Frequently Asked Questions

Common clinical questions about ELAHERE vs AURLUMYN, answered by our medical review team.

1. What is the main difference between ELAHERE and AURLUMYN?

ELAHERE is a Antineoplastic Agent that works by ELAHERE (mirvetuximab soravtansine) is an antibody-drug conjugate (ADC) targeting folate receptor alpha (FRα). It consists of a humanized anti-FRα antibody conjugated to the maytansinoid DM4, a microtubule inhibitor. Upon binding to FRα on tumor cells, the ADC is internalized and releases DM4, which binds to tubulin and disrupts microtubule polymerization, leading to cell cycle arrest and apoptosis.. AURLUMYN is a Antineoplastic Agent that works by Microtubule inhibitor that binds to tubulin and disrupts microtubule dynamics, leading to mitotic arrest and apoptosis.. They differ in pharmacokinetic profiles, FDA-approved indications, and side effect profiles.

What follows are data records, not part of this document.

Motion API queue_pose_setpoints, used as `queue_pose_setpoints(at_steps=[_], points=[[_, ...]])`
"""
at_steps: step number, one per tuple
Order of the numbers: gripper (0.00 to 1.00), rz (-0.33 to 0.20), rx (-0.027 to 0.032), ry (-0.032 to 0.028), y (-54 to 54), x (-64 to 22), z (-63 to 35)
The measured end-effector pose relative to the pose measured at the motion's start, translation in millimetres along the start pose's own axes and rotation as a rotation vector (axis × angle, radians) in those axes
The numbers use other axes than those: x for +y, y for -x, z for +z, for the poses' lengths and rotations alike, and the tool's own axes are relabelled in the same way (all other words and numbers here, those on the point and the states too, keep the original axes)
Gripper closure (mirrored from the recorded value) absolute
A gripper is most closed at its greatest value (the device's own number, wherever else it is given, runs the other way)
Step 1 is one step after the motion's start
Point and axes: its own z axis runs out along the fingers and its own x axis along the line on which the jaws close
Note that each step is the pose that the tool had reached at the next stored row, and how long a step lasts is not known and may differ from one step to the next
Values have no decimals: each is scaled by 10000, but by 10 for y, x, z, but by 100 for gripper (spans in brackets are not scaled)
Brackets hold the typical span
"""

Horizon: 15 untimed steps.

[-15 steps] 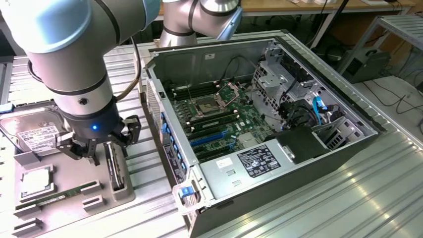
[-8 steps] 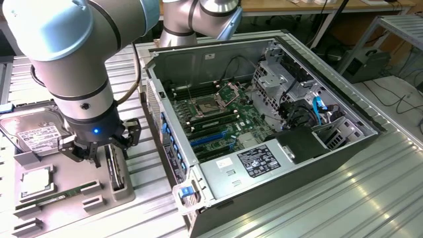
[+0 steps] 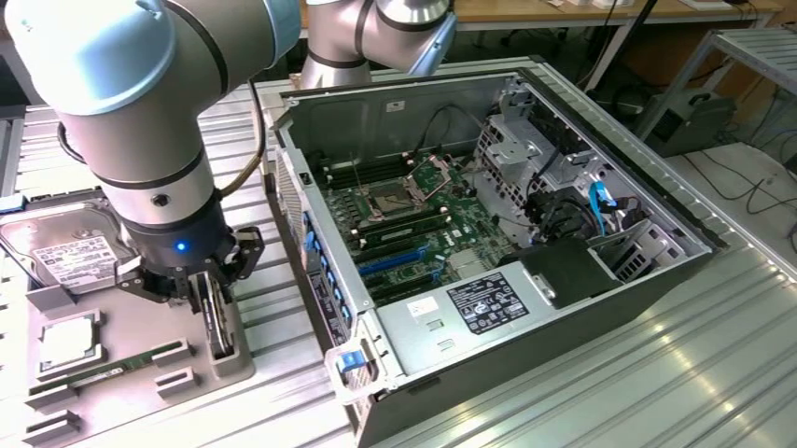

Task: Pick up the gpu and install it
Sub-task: 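Pick up the gpu and move the gpu toward the slot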

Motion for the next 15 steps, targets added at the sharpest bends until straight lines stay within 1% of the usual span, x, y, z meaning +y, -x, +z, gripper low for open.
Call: queue_pose_setpoints(at_steps=[1,6,7,9,15], points=[[61,0,0,0,0,0,0],[62,0,1,0,0,0,0],[69,0,0,0,0,0,0],[71,0,0,0,0,0,0],[72,0,0,0,0,0,0]])
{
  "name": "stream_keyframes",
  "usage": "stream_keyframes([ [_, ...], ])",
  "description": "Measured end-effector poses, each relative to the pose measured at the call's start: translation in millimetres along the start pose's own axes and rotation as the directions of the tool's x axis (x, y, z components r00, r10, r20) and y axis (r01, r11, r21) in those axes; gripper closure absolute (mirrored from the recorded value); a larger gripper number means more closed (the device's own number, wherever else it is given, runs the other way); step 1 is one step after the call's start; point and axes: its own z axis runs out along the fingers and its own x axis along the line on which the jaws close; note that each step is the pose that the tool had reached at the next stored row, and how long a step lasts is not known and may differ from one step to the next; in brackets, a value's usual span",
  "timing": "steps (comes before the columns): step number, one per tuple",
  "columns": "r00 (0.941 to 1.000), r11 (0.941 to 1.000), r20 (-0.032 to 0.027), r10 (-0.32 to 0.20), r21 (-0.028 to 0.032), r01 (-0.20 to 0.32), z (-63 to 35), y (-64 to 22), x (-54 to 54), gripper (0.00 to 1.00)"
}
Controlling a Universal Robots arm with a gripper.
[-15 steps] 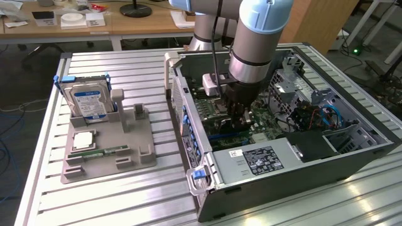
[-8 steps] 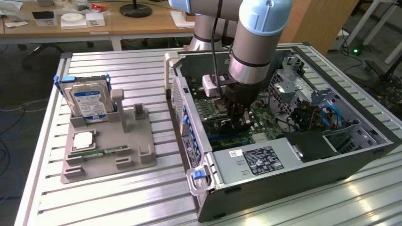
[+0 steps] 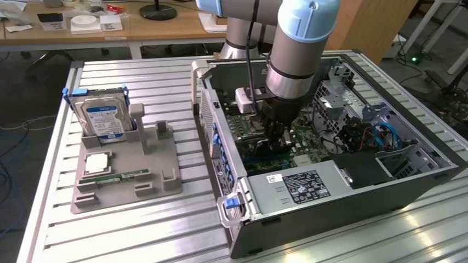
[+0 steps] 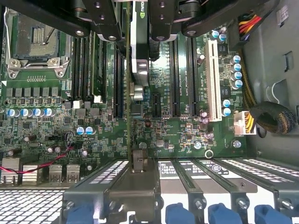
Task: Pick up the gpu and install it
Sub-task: 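Insert the gpu into the slot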
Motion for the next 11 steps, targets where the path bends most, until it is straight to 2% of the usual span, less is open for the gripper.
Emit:
stream_keyframes([
  [11,1.0,1.0,0.0002,0.0,0.0001,0.0,0.1,0.0,0.0,0.73],
])
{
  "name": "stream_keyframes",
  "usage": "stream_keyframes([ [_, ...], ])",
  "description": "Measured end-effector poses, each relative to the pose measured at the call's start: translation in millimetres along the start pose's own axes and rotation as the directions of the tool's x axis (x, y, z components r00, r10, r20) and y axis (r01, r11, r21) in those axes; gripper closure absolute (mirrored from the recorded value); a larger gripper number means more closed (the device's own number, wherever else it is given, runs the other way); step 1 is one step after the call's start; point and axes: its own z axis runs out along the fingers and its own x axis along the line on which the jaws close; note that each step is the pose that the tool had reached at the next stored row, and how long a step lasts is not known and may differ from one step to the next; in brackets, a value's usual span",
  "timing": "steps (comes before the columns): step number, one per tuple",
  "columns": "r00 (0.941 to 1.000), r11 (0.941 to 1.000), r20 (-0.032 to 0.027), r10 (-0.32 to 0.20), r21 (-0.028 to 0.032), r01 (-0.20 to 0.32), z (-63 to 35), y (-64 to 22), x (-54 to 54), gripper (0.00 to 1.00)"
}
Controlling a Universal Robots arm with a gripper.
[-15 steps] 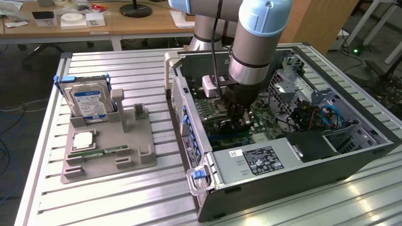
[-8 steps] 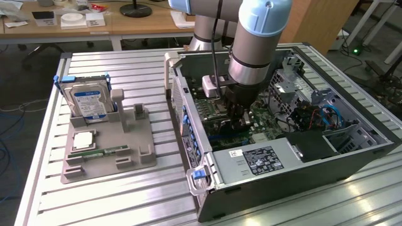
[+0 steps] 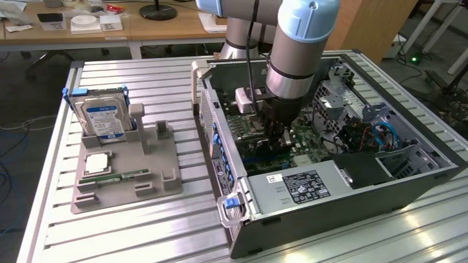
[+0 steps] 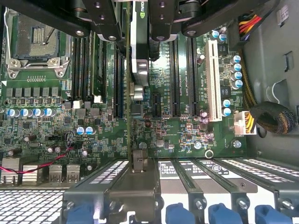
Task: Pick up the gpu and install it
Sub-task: 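Insert the gpu into the slot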
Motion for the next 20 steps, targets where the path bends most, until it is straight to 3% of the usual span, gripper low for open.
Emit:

2. Which is stronger: ELAHERE or AURLUMYN?

Potency comparisons between ELAHERE and AURLUMYN depend on the specific clinical indication. These are both Antineoplastic Agent agents and are not directly interchangeable by dose. A physician or clinical pharmacist should guide any therapeutic switching decisions.

3. What is the standard dosing for ELAHERE vs AURLUMYN?

The standard adult dose of ELAHERE is: 6 mg/kg adjusted ideal body weight intravenously every 3 weeks until disease progression or unacceptable toxicity.. The standard adult dose of AURLUMYN is: Intravenous, 6 mg/kg every 4 weeks for 6 cycles; each cycle: Days 1 and 15 of a 28-day cycle.. Dosing should always be individualized based on indication, renal and hepatic function, age, and other patient factors.

4. Can you take ELAHERE and AURLUMYN together?

No direct drug-drug interaction has been formally documented between ELAHERE and AURLUMYN in current clinical databases. However, individual patient risk factors including other medications, organ function, and comorbidities should always be evaluated by a qualified healthcare provider.

5. Are ELAHERE and AURLUMYN safe during pregnancy?

The maternal-fetal safety profiles differ. ELAHERE is classified as Category C. Based on its mechanism of action (folate receptor alpha-directed antibody-drug conjugate containing maytansinoid DM4, a microtubule inhibitor), ELAHERE is expected to cause embryof. AURLUMYN is classified as Category C. First trimester: Increased risk of major congenital malformations (neural tube defects, cardiovascular anomalies) based on animal studies and limited human data. Second and third t. Always consult a maternal-fetal medicine specialist before taking either drug during pregnancy or lactation.